What is needed -
Work out how many lines in the listing below include the word "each". Give nothing but the number.

Material provided -
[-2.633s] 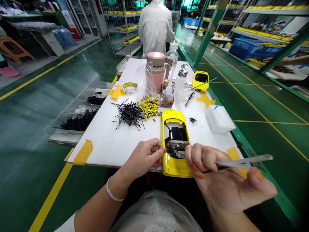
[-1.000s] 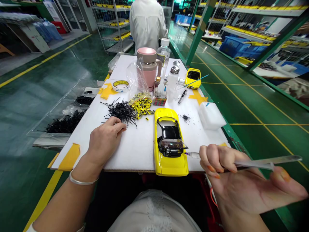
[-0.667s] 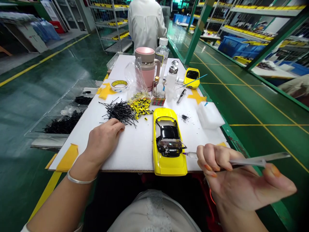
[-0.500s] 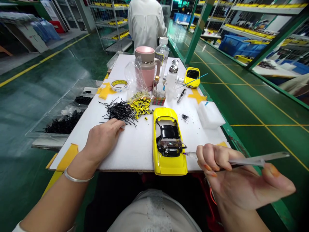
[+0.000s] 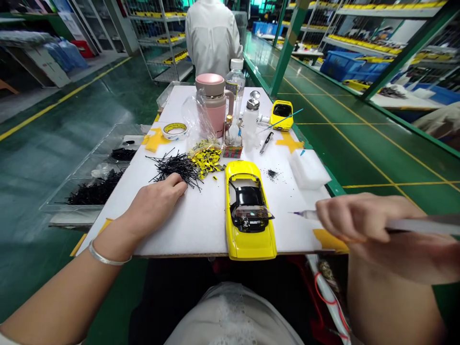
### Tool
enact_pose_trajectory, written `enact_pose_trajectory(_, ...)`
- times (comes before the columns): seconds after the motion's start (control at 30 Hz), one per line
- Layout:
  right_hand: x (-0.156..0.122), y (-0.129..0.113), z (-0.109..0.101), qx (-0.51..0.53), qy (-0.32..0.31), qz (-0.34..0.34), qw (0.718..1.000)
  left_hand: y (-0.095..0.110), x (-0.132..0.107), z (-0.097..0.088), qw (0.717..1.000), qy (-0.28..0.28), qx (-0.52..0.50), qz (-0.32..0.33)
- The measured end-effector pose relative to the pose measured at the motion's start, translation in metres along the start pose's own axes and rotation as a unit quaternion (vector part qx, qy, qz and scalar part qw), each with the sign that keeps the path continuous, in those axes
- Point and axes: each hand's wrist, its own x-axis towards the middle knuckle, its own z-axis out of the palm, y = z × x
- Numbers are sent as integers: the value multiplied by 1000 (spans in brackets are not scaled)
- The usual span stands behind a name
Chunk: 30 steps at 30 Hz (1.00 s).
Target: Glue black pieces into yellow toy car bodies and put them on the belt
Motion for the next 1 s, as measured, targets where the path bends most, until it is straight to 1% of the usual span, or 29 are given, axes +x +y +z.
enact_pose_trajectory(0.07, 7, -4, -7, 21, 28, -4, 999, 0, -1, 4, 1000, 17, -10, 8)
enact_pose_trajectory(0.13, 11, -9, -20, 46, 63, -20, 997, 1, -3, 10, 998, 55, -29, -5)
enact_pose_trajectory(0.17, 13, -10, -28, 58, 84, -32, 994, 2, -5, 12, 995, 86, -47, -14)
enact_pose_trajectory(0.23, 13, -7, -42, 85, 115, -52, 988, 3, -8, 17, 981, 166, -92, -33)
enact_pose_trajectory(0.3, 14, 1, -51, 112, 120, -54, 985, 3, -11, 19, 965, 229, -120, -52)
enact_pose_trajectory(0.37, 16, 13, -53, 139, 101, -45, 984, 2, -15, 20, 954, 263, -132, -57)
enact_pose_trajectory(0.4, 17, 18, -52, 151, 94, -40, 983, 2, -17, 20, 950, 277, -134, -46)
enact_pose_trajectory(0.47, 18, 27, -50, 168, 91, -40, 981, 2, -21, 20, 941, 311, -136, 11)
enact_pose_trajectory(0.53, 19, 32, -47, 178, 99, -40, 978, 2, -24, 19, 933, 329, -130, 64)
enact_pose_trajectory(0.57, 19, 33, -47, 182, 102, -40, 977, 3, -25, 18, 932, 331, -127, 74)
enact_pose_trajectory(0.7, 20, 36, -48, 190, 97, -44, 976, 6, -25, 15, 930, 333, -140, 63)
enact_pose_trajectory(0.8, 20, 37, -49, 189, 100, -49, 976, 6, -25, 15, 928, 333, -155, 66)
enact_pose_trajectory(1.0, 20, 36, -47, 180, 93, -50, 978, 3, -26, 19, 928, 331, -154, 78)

Written solution -
2